Action item
Repeat the data exactly as given below, dropping every picture.

Input data Block Start

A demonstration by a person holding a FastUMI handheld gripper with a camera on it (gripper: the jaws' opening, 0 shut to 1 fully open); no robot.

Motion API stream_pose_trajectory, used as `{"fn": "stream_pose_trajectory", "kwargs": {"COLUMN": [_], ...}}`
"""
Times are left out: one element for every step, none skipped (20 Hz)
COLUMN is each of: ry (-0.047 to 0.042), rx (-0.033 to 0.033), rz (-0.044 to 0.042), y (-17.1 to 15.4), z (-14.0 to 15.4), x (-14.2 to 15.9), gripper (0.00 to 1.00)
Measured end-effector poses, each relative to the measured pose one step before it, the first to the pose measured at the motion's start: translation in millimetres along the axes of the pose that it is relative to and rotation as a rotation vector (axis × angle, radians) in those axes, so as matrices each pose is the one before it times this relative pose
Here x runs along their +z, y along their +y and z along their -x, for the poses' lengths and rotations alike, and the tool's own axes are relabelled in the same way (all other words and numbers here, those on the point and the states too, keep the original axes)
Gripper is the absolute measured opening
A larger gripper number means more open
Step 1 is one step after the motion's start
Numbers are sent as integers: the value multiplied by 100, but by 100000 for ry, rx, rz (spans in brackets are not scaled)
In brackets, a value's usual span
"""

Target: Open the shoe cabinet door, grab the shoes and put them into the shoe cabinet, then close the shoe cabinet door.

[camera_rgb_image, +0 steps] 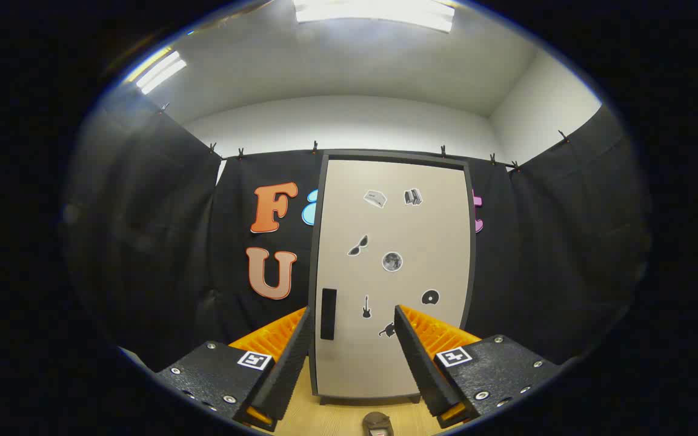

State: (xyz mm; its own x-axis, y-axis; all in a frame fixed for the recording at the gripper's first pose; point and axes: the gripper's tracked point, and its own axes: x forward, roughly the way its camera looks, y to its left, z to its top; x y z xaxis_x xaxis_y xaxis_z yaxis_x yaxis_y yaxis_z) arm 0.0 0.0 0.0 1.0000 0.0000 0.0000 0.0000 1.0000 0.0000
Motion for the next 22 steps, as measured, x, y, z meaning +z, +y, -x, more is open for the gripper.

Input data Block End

Task answer
A demonstration by a person holding a FastUMI handheld gripper with a camera on it (gripper: the jaws' opening, 0 shut to 1 fully open); no robot.

Motion API stream_pose_trajectory, used as `{"fn": "stream_pose_trajectory", "kwargs": {"COLUMN": [_], ...}}`
"""
Times are left out: one element for every step, none skipped (20 Hz)
COLUMN is each of: ry (-0.047 to 0.042), rx (-0.033 to 0.033), rz (-0.044 to 0.042), y (-17.1 to 15.4), z (-14.0 to 15.4), x (-14.2 to 15.9), gripper (0.00 to 1.00)
Measured end-effector poses, each relative to the measured pose one step before it, the first to the pose measured at the motion's start: translation in millimetres along the axes of the pose that it is relative to and rotation as a rotation vector (axis × angle, radians) in those axes, so as matrices each pose is the one before it times this relative pose
Here x runs along their +z, y along their +y and z along their -x, for the poses' lengths and rotations alike, and the tool's own axes are relabelled in the same way (all other words and numbers here, those on the point and the states too, keep the original axes)
Gripper is the absolute measured opening
A larger gripper number means more open
Step 1 is one step after the motion's start
Numbers are sent as integers: the value multiplied by 100, but by 100000 for ry, rx, rz (spans in brackets are not scaled)
In brackets, a value's usual span
"""

Target: Open the shoe cabinet door, grab the shoes and put them into the shoe cabinet, then close the shoe cabinet door.

[camera_rgb_image, +0 steps] 

State: (xyz mm; its own x-axis, y-axis; all in a frame fixed for the recording at the gripper's first pose; point and axes: the gripper's tracked point, and its own axes: x forward, roughly the way its camera looks, y to its left, z to its top; x y z xaxis_x xaxis_y xaxis_z yaxis_x yaxis_y yaxis_z) arm 0.0 0.0 0.0 1.0000 0.0000 0.0000 0.0000 1.0000 0.0000
Motion for the next 22 steps, as measured, x, y, z meaning +z, +y, -x, more is open for the gripper.

Nothing further is needed for the exercise.